À Kankan, la pénurie de carburant est devenue une réalité récurrente qui plonge les citoyens dans un véritable calvaire. Pourtant, derrière cette situation qui perturbe le quotidien des conducteurs et des usagers, beaucoup s’interrogent : s’agit-il réellement d’un manque de carburant ou d’une crise entretenue par certains acteurs ?
Dans bien des cas, la pénurie semble être précédée par une vague de rumeurs. On entend souvent dire que le stock d’une station-service serait sur le point de finir. L’information circule rapidement, créant une panique générale. Les conducteurs se précipitent vers les stations, provoquant de longues files d’attente. Mais ces rumeurs ne seraient pas toujours innocentes. Certains agents de stations-service, en communication avec des détaillants bien connus, contribueraient à entretenir cette psychose afin de raréfier le produit.

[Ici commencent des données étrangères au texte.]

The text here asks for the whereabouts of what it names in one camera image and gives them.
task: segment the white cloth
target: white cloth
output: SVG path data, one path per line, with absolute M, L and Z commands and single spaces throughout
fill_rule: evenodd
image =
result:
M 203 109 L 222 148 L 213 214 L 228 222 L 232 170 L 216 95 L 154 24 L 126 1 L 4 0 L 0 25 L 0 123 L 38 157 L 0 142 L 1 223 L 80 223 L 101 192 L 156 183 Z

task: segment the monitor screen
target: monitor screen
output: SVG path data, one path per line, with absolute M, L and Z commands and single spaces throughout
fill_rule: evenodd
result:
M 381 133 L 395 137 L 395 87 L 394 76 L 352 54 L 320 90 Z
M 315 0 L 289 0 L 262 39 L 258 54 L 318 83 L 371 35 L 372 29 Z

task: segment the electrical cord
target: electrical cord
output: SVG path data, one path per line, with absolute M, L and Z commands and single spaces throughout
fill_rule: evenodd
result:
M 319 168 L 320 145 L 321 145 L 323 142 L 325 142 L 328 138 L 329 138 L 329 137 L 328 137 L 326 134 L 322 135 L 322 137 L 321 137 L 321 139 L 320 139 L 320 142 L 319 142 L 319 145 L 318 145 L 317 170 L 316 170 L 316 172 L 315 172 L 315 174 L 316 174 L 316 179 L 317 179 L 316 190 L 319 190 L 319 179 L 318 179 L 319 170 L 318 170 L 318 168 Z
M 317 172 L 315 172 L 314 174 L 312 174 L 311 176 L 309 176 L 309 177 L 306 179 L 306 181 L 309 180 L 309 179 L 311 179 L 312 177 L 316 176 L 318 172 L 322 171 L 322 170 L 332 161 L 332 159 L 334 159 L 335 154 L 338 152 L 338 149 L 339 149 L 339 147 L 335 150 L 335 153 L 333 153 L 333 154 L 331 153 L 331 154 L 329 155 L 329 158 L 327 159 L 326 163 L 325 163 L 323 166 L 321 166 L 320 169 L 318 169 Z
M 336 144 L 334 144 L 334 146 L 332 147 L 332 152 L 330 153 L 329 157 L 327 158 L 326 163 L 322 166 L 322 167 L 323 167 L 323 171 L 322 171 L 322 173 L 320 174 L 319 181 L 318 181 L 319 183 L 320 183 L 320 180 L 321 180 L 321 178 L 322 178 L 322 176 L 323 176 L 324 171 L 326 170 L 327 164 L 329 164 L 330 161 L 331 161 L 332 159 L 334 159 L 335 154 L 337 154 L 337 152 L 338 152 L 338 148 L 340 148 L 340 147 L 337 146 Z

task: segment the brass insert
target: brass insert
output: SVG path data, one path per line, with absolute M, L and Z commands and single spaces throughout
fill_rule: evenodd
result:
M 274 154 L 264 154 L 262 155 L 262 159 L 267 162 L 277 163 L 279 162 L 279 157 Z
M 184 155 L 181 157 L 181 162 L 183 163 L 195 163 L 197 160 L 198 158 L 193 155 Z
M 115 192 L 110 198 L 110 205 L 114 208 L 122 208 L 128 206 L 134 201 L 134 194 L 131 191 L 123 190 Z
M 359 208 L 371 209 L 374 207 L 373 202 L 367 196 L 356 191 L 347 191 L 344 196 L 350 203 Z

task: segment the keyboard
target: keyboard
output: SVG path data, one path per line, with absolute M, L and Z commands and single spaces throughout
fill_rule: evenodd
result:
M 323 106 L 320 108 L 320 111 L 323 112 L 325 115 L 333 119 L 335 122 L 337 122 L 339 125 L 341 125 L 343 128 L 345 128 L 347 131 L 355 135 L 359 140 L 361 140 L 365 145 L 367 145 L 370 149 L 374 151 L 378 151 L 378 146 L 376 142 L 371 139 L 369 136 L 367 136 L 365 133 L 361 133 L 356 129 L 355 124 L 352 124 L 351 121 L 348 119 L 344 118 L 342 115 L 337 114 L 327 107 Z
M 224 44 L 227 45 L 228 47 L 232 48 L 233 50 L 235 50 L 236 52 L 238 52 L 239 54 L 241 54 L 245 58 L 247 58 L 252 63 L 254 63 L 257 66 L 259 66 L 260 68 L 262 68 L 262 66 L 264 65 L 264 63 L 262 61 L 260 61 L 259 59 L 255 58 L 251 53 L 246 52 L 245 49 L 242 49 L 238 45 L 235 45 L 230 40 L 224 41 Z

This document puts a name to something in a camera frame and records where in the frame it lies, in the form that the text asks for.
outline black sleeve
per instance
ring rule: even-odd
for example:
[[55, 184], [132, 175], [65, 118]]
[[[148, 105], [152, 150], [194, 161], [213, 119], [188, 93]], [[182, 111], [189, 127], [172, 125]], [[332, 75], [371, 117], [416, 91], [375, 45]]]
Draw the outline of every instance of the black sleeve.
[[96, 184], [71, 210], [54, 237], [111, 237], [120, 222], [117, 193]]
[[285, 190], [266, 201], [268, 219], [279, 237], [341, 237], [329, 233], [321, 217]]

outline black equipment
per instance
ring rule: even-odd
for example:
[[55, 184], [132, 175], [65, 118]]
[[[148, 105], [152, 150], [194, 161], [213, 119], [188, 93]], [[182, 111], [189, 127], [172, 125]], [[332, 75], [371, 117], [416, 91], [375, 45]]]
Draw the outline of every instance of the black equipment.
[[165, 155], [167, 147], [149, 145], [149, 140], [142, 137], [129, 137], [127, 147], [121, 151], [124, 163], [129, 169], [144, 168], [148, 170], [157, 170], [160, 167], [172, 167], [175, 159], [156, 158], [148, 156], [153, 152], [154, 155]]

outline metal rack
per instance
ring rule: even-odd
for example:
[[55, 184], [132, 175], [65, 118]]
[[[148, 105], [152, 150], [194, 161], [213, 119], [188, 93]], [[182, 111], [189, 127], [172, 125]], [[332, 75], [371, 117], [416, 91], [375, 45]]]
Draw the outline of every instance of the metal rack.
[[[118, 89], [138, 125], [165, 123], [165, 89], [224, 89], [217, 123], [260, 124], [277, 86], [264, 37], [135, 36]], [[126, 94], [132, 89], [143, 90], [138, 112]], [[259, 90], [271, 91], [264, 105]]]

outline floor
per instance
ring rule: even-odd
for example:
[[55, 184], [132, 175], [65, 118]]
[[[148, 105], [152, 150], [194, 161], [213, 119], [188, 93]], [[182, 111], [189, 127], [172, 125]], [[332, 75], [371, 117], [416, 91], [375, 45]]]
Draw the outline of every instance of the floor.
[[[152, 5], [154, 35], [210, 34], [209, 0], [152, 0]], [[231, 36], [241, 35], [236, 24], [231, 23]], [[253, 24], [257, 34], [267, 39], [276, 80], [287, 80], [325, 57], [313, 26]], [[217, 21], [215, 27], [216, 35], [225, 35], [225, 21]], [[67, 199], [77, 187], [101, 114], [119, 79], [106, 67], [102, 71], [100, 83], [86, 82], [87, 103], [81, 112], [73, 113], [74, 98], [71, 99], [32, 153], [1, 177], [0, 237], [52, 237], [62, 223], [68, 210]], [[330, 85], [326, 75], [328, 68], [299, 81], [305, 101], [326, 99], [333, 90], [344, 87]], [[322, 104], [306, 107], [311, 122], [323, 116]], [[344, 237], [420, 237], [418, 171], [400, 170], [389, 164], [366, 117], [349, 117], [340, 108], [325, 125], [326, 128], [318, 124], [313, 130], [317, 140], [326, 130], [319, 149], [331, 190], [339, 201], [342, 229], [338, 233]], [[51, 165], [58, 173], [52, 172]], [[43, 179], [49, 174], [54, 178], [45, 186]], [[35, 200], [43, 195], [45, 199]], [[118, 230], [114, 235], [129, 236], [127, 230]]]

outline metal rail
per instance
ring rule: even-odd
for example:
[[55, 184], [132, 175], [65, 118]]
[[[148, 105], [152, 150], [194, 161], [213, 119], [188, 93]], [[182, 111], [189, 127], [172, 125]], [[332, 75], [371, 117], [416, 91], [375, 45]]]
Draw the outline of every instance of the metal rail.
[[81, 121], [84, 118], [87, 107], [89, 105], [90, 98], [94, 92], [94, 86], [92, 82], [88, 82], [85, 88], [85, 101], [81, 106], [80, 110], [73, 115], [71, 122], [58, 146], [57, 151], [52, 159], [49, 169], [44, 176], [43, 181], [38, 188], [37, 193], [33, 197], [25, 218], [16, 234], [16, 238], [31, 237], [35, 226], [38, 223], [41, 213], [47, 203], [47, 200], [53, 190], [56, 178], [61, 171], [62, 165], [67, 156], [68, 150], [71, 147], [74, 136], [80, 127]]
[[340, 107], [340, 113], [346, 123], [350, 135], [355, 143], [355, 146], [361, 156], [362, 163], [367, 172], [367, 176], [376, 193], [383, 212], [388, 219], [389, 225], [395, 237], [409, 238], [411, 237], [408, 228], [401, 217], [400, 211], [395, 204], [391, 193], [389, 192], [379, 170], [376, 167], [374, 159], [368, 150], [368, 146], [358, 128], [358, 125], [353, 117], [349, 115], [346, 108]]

Une fois la tension installée, le carburant disparaît progressivement des circuits officiels pour réapparaître sur le marché noir. Dans certaines stations, une augmentation informelle d’environ 1 000 GNF est appliquée sur chaque litre. Sur le marché parallèle, le prix peut atteindre 20 000 GNF, voire plus. Une flambée qui pèse lourdement sur les citoyens dont les activités dépendent du carburant.
Autre phénomène préoccupant : certains profitent des mesures de priorité accordées aux femmes et aux élèves. Se faisant passer pour ces catégories, ils remplissent leurs motos avant d’aller revendre le carburant à des fins commerciales. Ce système alimente davantage la spéculation et aggrave la pénurie.
Au final, ce sont les consommateurs honnêtes qui subissent les conséquences : des heures d’attente dans les stations, des dépenses supplémentaires et une incertitude permanente.
Face à cette situation, les autorités doivent redoubler de vigilance. Le contrôle des stations-service, la lutte contre le marché noir et des sanctions contre les spéculateurs deviennent indispensables. Car une pénurie provoquée n’est pas seulement un problème économique, c’est une injustice sociale qui frappe directement les citoyens de Kankan.